* [PROBLEM] Every line of the material below that contains the string "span" must appear in the answer.

* [DATA SEGMENT]
------------------------------------------------------------------------
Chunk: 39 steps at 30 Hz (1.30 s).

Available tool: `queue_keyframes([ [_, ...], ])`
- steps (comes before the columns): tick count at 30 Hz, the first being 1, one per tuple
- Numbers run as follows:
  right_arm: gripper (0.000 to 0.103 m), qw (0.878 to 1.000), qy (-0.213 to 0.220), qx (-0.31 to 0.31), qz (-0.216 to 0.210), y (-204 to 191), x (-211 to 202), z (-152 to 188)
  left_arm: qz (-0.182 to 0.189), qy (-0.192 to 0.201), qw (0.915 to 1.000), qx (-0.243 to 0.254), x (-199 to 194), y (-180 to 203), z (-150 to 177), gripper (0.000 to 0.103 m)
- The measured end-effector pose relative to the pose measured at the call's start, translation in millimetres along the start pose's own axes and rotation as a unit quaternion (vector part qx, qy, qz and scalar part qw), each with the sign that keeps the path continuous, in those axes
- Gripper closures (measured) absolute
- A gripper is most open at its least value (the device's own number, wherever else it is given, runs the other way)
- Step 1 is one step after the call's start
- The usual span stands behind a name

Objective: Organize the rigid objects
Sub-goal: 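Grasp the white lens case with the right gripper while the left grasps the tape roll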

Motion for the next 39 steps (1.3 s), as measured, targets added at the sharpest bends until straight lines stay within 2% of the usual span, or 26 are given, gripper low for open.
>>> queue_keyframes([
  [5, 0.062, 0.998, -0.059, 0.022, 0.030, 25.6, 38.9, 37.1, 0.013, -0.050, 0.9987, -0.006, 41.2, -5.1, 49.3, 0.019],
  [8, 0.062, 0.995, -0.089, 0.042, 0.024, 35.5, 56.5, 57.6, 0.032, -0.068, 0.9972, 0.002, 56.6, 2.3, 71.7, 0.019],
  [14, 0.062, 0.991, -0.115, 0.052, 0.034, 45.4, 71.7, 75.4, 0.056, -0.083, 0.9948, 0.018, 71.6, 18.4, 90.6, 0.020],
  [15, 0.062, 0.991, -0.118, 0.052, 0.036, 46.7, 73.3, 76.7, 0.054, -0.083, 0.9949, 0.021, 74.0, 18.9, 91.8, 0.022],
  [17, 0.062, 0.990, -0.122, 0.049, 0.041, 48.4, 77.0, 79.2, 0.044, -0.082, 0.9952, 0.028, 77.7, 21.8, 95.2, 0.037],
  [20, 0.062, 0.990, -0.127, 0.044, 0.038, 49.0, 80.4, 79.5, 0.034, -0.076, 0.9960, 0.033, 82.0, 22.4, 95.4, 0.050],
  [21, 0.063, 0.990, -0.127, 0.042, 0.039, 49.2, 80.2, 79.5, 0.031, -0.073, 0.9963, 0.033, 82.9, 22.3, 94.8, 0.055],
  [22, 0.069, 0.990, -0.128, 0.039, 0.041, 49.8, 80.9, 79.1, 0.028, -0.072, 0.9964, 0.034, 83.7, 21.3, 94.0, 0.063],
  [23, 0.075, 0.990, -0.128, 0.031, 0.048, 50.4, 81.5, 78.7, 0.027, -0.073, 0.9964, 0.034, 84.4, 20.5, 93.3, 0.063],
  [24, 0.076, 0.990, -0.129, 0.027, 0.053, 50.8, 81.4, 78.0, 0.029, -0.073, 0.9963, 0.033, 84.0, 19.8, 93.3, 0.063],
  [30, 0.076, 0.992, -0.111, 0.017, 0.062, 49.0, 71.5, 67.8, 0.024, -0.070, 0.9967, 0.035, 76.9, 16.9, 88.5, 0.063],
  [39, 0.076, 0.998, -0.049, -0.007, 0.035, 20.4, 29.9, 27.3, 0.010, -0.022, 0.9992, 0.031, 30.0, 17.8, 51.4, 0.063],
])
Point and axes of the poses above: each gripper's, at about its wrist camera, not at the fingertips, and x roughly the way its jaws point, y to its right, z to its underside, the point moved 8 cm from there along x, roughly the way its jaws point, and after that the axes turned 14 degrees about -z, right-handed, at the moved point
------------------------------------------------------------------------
* [WRITTEN ANSWER]
- The usual span stands behind a name
Motion for the next 39 steps (1.3 s), as measured, targets added at the sharpest bends until straight lines stay within 2% of the usual span, or 26 are given, gripper low for open.

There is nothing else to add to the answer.